## Task prompt
For the data that follows, report how many lines include the string "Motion", and write the number alone.

── Exercise input

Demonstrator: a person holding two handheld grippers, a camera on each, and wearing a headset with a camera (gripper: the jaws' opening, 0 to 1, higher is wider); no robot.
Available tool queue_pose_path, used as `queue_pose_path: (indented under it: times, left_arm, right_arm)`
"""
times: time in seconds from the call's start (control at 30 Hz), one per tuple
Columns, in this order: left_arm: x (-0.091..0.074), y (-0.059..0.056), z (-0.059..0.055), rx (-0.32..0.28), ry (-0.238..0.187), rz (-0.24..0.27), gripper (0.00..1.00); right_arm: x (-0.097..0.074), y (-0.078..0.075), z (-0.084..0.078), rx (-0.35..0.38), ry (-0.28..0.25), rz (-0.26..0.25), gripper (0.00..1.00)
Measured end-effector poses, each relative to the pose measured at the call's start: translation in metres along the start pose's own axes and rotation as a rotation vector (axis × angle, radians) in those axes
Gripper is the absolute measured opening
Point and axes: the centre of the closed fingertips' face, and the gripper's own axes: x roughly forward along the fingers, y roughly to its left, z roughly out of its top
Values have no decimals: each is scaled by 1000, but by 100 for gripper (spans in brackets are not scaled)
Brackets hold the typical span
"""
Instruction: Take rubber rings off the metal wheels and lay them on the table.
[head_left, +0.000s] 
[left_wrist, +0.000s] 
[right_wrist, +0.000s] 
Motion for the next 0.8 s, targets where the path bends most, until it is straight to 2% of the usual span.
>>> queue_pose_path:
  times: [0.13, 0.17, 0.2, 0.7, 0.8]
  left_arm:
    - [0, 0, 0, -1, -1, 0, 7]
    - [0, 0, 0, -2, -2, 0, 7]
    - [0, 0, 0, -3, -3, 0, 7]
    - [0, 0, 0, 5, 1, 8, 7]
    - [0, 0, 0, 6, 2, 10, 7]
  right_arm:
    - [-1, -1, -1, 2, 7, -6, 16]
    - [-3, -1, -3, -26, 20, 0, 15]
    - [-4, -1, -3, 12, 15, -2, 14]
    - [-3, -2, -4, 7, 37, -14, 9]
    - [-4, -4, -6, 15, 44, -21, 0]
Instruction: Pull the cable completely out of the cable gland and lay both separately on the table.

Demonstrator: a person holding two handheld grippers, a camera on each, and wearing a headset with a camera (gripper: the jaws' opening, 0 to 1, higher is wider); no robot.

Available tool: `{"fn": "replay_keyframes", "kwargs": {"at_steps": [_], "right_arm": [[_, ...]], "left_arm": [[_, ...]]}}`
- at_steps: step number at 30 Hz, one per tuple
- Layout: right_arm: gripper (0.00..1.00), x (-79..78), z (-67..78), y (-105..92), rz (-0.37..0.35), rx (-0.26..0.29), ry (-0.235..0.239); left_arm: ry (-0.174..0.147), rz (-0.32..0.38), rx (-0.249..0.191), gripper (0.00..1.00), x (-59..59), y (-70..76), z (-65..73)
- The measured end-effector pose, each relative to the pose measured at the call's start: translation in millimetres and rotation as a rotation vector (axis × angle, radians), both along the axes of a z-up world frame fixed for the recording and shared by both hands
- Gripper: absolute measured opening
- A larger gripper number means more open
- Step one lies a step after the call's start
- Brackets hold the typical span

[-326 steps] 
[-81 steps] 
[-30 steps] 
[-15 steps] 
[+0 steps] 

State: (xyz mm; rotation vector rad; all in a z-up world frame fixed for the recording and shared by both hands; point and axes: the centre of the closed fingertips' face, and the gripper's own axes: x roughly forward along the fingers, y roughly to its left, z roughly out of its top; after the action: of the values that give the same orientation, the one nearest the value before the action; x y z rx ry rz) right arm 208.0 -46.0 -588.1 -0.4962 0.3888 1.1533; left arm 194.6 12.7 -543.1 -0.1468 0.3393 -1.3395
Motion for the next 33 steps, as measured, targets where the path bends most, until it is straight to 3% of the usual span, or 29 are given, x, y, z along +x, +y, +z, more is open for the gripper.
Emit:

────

## Finished exercise
2